**THE TASK:**
Lines with the string "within" are to be identified in the listing and copied.

**MATERIAL FOR THIS EXERCISE:**
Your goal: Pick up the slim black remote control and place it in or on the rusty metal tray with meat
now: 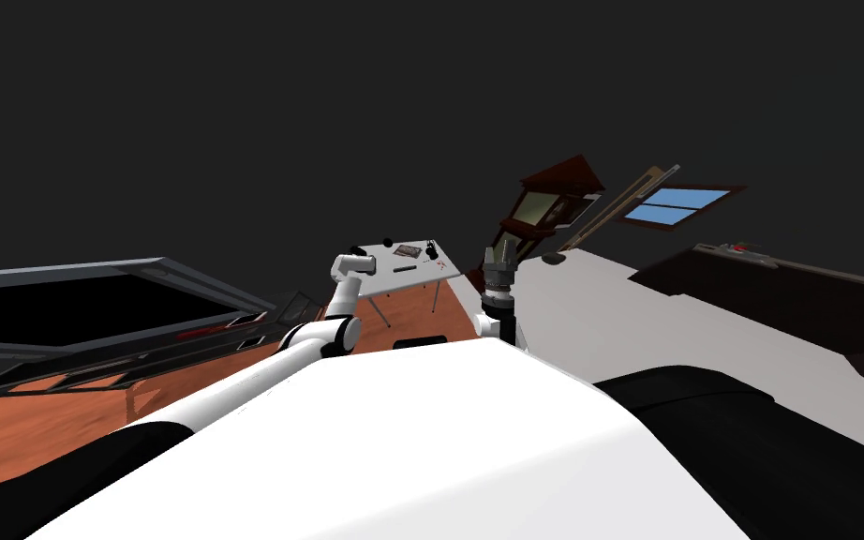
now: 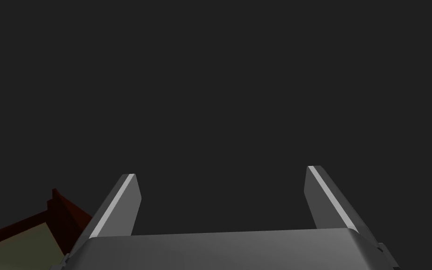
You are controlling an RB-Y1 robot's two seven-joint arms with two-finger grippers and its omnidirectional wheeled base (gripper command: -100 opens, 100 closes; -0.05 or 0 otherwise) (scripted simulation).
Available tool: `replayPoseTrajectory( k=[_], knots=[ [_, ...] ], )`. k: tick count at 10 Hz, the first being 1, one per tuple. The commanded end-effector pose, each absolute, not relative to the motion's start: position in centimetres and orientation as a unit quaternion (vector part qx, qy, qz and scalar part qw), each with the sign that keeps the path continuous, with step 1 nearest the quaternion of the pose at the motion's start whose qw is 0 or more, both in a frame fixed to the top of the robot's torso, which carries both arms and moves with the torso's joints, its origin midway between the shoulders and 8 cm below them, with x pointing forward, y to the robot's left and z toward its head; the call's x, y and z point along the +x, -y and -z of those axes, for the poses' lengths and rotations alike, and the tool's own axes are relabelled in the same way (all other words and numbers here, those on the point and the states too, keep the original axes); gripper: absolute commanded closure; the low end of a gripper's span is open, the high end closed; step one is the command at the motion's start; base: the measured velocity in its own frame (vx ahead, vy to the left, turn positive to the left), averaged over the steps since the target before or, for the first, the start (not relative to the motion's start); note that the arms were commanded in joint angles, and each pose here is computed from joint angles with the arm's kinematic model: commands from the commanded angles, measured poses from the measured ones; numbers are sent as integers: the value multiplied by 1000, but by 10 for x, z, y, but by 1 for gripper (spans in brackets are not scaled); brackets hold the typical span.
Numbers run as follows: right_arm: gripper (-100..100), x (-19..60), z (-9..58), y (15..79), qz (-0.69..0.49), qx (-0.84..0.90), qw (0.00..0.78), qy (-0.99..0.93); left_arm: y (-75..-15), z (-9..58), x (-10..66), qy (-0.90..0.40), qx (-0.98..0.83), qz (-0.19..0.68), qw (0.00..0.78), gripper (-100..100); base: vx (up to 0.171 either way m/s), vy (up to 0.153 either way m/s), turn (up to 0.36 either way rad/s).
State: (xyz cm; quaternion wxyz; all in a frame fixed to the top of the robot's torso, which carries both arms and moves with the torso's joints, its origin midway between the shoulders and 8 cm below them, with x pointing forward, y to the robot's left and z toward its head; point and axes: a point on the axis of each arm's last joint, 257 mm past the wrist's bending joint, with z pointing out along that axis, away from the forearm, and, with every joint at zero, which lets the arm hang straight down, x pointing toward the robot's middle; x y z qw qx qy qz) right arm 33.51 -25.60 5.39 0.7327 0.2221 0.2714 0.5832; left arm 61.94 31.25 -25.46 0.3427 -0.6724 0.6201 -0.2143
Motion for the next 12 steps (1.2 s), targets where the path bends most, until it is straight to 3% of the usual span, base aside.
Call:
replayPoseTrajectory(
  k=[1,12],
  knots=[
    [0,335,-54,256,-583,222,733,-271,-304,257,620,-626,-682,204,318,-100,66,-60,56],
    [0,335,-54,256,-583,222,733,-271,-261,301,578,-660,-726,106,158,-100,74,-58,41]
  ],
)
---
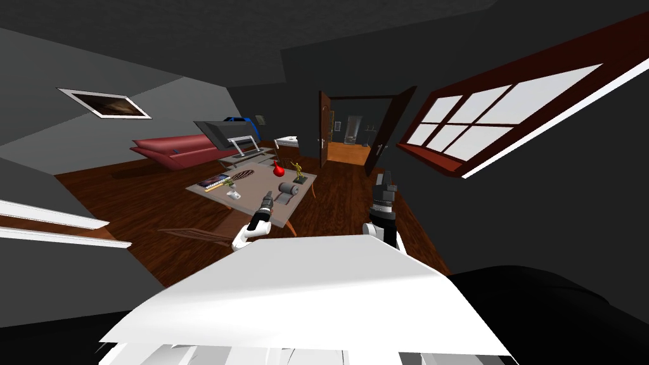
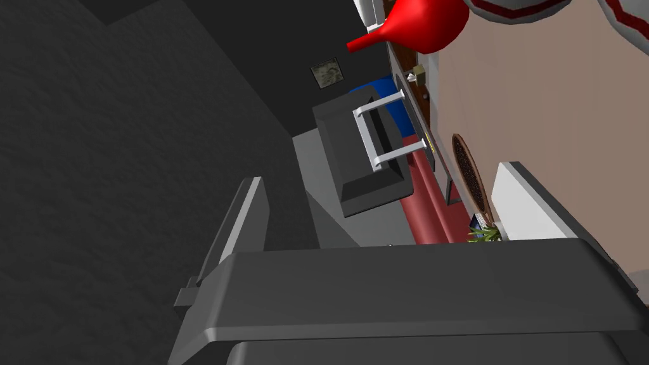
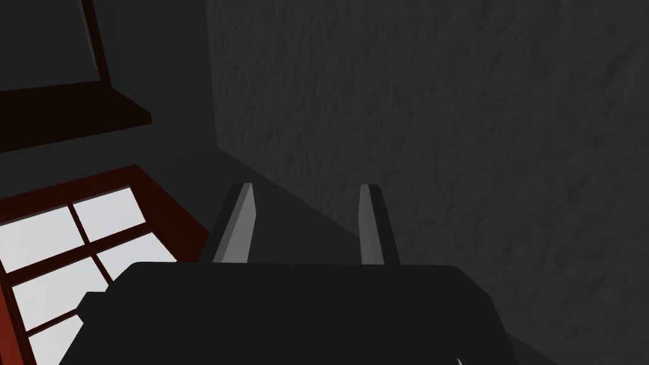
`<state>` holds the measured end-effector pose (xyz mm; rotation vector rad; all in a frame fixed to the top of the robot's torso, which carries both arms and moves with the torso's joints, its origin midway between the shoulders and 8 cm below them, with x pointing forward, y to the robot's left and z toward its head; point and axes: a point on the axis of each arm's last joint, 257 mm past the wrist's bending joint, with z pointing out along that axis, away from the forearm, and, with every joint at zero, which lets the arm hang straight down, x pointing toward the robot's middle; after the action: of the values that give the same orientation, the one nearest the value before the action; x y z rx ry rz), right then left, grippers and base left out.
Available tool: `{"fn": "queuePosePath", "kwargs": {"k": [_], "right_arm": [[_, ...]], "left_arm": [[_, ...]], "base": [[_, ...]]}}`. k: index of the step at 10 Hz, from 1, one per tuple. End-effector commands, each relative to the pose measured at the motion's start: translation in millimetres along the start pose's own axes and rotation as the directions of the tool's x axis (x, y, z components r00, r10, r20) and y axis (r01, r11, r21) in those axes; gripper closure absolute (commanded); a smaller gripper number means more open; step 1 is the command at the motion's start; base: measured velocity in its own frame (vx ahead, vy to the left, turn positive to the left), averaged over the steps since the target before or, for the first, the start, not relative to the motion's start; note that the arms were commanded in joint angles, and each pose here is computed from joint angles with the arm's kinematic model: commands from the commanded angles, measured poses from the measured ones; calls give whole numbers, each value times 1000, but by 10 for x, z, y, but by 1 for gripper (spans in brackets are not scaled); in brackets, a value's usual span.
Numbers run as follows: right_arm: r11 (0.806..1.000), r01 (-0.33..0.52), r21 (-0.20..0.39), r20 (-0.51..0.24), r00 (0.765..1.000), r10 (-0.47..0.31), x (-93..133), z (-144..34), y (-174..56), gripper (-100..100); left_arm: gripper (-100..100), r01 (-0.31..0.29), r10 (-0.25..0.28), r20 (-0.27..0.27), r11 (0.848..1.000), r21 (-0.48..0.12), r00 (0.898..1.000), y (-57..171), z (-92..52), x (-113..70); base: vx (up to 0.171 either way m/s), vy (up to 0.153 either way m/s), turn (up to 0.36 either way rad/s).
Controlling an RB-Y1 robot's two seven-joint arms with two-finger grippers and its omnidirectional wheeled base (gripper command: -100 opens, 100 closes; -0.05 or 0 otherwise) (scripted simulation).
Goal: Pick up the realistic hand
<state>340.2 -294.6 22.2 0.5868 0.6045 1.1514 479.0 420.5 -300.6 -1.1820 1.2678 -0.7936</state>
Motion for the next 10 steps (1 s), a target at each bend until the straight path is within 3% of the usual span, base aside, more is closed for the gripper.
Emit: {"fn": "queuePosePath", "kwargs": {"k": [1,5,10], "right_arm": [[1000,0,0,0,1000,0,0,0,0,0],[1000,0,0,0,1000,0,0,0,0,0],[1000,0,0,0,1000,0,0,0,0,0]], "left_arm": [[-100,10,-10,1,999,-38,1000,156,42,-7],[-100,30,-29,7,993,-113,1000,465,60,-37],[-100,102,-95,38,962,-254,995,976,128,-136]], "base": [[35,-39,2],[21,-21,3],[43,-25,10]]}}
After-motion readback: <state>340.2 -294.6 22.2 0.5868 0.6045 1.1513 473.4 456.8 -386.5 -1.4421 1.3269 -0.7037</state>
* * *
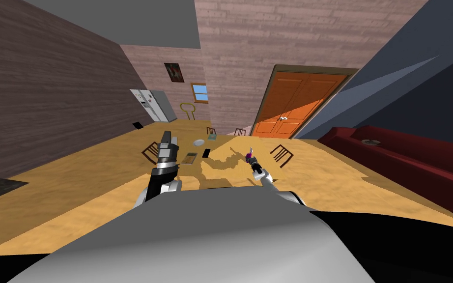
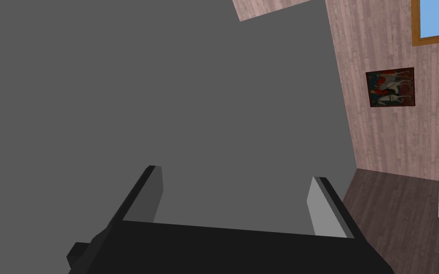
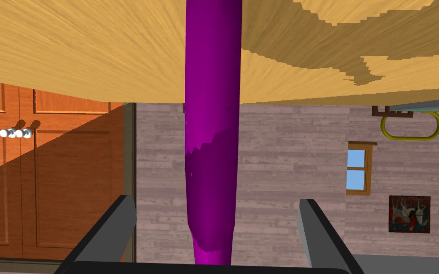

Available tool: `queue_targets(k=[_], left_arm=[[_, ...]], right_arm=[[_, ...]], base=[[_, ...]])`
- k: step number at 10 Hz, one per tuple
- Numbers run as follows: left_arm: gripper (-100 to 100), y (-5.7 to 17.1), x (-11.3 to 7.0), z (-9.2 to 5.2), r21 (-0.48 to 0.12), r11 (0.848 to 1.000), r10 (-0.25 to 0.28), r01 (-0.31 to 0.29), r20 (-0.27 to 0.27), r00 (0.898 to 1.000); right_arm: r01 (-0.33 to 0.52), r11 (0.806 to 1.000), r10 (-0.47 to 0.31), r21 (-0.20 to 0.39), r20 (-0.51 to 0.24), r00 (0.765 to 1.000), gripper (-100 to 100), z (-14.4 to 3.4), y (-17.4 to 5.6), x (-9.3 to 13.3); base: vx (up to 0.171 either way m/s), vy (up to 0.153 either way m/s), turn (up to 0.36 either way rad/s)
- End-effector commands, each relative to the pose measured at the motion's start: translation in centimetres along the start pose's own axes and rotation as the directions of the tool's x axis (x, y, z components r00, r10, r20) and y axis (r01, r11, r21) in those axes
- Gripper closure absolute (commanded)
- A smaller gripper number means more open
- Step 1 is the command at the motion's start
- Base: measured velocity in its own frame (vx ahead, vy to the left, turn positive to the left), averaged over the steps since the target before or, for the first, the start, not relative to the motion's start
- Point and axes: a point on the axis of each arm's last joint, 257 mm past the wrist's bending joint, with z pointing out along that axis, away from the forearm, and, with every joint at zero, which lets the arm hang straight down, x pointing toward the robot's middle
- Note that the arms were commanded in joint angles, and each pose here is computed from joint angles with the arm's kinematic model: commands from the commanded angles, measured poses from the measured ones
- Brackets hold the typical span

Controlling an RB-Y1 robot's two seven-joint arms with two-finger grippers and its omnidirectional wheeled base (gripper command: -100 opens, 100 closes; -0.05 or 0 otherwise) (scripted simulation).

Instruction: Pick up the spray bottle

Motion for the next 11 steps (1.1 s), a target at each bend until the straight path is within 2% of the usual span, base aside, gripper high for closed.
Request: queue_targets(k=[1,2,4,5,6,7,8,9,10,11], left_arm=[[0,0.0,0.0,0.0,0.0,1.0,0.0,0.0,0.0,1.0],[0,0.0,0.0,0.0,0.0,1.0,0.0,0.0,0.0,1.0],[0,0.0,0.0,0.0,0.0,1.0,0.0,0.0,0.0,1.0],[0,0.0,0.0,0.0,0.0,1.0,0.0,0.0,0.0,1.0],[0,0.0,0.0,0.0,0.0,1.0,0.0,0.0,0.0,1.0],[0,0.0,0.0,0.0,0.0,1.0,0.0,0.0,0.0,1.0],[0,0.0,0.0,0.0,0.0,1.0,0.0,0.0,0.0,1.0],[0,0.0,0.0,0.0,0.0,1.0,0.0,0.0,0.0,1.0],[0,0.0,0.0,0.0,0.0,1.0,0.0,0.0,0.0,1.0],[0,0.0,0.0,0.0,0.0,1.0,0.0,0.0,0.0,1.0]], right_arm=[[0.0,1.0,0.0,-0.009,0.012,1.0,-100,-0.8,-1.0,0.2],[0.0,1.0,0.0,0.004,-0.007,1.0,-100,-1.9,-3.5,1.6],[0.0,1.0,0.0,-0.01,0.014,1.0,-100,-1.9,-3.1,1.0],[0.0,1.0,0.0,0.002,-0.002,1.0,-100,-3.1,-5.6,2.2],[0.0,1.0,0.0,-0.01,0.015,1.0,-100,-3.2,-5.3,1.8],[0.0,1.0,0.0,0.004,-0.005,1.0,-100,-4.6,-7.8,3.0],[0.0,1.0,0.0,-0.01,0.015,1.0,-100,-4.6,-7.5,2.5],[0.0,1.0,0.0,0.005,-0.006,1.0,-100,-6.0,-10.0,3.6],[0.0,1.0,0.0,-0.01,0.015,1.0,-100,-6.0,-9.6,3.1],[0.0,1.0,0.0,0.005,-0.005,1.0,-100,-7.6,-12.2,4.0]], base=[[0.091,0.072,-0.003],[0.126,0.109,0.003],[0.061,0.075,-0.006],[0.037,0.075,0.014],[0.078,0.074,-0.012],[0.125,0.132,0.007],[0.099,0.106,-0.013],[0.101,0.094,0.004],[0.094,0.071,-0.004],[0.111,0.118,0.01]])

**EXERCISE RESPONSE:**
Motion for the next 10 steps (1 s), a target at each bend until the straight path is within 3% of the usual span, base aside, more is closed for the gripper.
Motion for the next 11 steps (1.1 s), a target at each bend until the straight path is within 2% of the usual span, base aside, gripper high for closed.

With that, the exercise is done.